• TRY IT: Scan the data below and state the number of lines that include the word "Kindly", adding no comment.

Records from a data source
[Start of section]

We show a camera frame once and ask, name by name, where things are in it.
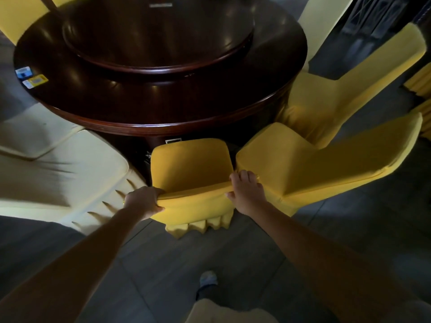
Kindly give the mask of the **yellow pleated chair skirt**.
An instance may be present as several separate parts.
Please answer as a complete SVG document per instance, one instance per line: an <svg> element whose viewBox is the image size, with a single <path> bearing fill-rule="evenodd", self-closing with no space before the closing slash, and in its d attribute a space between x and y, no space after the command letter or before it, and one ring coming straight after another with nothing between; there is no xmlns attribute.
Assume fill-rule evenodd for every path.
<svg viewBox="0 0 431 323"><path fill-rule="evenodd" d="M431 61L412 75L403 87L412 92L415 101L410 112L422 114L423 122L420 137L431 143Z"/></svg>

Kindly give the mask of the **dark wooden turntable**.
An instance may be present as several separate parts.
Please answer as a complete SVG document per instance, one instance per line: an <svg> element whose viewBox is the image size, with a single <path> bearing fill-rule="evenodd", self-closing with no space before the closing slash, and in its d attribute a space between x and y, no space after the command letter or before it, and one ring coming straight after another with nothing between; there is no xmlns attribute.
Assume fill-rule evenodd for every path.
<svg viewBox="0 0 431 323"><path fill-rule="evenodd" d="M174 74L234 55L252 39L251 10L232 0L76 0L66 45L87 62L137 74Z"/></svg>

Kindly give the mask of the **person's left hand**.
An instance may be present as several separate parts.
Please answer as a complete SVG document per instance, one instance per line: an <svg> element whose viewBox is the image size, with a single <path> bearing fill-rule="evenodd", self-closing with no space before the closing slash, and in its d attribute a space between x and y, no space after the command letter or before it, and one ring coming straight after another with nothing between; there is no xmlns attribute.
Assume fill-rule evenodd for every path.
<svg viewBox="0 0 431 323"><path fill-rule="evenodd" d="M158 197L162 194L164 194L164 190L162 189L143 186L127 194L123 210L134 215L139 220L149 219L153 216L148 215L149 207L152 205L158 205Z"/></svg>

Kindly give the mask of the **person's right forearm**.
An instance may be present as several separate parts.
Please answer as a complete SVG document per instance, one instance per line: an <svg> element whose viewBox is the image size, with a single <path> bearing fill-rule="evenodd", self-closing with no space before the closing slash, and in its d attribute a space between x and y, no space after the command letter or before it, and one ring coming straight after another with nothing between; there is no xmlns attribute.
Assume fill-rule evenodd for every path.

[End of section]

• SOLUTION BELOW: 4